The /opt/aegis/share/remind/bng_rvwd.sh script takes a project name as argument. It is placed in the project leader's per-user crontab. It is suggested that this script be run daily at 8AM. This script will send all reviewers of the named project email if there are any changes in the being reviewed state in the named project. No mail is sent if there are no changes outstanding.

7.4. Awaiting Integration

The /opt/aegis/share/remind/awt_intgrtn.sh script takes a project name as argument. It is placed in the project leader's per-user crontab. It is suggested that this script be run daily at 8AM. This script will send all integrators of the named project email if there are any changes in the awaiting integration state in the named project. No mail is sent if there are no changes outstanding.



[21] A hard link uses fewer disk blocks. Symbolic links survive the subject file being deleted and recreated.

[22] Unless bugs in aegis corrupt the database, in which case repairs can be accomplished as the project account using a text editor.

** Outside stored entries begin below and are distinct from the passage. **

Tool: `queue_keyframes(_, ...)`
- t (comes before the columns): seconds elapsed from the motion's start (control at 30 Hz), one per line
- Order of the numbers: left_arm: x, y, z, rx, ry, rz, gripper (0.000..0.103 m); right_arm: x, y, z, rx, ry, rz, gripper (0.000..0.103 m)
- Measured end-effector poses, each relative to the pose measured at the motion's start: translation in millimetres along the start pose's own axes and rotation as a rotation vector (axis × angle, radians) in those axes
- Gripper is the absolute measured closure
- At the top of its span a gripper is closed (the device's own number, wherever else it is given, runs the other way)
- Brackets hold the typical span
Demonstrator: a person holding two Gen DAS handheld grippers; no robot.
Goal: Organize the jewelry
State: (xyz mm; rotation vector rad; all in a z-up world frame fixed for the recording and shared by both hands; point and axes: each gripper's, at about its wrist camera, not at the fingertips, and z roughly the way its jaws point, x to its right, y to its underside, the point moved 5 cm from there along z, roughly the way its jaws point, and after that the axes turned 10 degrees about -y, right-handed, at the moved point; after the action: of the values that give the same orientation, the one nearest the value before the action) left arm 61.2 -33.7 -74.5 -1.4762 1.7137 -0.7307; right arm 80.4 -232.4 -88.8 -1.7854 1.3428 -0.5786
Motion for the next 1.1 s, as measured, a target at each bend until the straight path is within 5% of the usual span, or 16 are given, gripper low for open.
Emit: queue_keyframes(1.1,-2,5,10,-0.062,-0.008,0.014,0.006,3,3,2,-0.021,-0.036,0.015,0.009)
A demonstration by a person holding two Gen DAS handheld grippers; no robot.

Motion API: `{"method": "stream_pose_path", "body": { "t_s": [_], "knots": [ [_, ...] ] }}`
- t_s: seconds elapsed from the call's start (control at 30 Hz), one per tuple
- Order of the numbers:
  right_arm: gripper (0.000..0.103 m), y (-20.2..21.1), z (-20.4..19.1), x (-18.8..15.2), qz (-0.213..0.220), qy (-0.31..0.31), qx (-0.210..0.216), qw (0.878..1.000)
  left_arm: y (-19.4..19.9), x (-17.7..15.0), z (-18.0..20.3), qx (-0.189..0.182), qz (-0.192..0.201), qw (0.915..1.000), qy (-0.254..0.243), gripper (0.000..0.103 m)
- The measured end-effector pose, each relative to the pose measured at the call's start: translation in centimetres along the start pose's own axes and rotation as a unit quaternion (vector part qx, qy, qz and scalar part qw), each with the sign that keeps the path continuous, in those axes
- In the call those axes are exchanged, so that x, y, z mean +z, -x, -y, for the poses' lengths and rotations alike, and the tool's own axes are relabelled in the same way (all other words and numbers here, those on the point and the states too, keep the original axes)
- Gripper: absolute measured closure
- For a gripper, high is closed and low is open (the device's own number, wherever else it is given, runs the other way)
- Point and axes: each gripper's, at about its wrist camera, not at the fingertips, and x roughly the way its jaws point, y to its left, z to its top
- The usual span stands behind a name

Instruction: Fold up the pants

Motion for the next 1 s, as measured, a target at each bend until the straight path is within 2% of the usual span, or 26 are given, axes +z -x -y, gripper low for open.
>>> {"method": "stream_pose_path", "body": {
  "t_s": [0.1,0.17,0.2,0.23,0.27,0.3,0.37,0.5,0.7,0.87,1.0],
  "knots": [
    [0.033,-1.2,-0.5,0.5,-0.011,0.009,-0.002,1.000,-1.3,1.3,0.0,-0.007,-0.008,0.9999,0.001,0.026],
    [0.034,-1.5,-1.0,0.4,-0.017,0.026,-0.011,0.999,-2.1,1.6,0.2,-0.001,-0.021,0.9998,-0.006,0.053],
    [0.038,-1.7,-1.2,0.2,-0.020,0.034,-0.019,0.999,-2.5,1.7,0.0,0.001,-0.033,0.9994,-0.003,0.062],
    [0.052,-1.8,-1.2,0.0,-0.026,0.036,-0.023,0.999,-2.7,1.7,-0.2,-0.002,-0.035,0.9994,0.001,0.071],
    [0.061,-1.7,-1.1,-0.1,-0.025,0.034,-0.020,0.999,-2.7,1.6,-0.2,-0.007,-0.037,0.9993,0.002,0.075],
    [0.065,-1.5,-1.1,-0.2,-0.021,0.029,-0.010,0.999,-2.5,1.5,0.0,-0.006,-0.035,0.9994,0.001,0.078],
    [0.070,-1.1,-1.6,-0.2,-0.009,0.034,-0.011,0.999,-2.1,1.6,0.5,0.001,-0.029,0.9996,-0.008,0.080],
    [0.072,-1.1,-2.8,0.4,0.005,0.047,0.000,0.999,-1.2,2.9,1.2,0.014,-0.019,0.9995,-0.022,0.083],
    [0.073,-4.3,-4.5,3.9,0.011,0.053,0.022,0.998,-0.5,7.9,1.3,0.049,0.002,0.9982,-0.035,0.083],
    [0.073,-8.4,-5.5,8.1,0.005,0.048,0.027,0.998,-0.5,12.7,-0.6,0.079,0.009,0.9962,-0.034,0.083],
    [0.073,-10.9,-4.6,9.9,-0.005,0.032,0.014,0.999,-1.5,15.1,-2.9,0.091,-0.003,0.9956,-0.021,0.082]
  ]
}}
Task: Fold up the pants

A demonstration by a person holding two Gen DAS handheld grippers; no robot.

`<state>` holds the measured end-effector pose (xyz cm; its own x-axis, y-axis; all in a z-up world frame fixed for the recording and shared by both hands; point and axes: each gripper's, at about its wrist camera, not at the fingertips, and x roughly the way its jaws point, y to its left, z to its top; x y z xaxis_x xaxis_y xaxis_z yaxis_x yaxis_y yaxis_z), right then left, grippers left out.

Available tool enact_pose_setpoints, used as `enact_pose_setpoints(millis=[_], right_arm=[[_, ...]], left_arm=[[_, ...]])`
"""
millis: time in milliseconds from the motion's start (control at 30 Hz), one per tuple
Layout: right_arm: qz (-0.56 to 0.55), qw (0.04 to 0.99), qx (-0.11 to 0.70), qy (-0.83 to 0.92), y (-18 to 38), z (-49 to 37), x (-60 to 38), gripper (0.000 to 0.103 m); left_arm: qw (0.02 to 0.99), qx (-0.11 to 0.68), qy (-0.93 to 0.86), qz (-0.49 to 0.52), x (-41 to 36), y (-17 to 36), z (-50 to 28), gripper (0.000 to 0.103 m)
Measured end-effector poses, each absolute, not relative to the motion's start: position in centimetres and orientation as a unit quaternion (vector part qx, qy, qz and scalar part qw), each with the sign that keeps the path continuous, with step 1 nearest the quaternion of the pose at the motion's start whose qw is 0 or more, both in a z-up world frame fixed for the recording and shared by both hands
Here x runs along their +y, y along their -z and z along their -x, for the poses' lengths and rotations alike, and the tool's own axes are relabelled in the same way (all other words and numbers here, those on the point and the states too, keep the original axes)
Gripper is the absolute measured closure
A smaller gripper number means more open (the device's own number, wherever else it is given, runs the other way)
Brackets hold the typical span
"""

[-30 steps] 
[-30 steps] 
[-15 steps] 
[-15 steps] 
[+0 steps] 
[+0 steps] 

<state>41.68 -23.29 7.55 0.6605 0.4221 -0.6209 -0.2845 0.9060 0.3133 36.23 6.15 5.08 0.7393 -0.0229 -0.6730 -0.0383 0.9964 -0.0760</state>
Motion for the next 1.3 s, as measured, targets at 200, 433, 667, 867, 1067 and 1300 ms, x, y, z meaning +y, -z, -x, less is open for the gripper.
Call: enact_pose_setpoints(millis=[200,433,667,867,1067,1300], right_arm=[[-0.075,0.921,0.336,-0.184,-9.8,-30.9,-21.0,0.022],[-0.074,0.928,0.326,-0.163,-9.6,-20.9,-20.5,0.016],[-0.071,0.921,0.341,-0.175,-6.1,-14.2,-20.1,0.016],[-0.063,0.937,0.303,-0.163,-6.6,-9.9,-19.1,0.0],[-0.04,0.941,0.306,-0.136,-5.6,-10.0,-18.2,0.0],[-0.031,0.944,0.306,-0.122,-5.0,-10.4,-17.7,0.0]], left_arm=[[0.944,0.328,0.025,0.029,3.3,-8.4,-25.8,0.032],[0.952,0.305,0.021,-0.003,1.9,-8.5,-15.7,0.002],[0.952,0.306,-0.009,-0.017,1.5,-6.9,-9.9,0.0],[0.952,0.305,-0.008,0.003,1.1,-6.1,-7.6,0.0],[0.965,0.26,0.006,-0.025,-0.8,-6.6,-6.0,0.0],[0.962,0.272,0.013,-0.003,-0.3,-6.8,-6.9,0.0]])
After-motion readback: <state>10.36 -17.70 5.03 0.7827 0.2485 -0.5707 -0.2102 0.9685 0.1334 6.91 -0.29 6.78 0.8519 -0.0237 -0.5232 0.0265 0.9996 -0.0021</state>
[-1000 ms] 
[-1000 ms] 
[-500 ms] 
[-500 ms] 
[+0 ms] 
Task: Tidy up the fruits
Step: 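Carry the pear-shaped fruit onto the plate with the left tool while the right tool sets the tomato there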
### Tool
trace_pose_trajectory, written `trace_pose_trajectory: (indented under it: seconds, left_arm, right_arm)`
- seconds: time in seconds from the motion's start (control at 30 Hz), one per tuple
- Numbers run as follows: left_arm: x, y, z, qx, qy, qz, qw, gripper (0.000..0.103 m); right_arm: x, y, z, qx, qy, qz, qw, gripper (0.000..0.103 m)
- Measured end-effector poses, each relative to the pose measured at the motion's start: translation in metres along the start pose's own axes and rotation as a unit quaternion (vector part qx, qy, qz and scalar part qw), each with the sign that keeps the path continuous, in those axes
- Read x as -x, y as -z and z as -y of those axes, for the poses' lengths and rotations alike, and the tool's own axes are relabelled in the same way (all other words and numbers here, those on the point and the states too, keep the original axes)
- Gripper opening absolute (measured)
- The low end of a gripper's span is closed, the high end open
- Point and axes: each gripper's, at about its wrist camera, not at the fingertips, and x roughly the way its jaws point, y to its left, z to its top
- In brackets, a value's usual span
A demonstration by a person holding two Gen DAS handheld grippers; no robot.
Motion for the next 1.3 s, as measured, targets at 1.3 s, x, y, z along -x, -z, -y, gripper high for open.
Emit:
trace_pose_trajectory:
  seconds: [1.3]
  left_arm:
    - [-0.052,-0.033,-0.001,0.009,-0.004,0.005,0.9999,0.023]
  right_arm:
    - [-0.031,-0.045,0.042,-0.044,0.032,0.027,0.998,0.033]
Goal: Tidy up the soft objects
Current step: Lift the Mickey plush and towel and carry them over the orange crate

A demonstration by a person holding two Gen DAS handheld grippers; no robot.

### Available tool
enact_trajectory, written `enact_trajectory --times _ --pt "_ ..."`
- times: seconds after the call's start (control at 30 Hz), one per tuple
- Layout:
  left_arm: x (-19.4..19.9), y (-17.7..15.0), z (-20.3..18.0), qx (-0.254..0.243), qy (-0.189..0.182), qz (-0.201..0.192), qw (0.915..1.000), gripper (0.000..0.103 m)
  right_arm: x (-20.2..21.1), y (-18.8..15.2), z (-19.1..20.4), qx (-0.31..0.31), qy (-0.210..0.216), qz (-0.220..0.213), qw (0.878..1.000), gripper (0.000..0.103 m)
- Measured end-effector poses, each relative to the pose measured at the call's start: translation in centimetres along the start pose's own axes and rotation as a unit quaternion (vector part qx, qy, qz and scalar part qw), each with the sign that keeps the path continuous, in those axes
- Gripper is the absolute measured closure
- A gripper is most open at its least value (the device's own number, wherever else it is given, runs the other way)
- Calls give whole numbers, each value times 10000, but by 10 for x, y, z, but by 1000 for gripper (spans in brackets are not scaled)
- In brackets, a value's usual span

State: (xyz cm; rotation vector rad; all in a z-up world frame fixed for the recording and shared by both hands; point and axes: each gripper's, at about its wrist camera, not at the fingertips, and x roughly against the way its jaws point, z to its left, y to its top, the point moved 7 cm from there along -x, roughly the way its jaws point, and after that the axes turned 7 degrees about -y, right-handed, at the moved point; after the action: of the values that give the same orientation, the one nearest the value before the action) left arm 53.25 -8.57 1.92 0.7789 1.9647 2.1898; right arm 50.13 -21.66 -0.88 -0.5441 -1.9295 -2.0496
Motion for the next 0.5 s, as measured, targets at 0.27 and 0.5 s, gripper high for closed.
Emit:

[23] For example, SCO 3.2 returns the nodename in the sysname field, when it should place "SCO" there; Convex and Pyramid scramble it even worse.

[24] Some sites manage by running rdate(8) from cron(8) every 15 minutes.

[25] A tree the same shape as the source tree makes navigation easier, and users need not think of file names unique across all directories.

[26] Some other SCM tools provide a repository with this facility.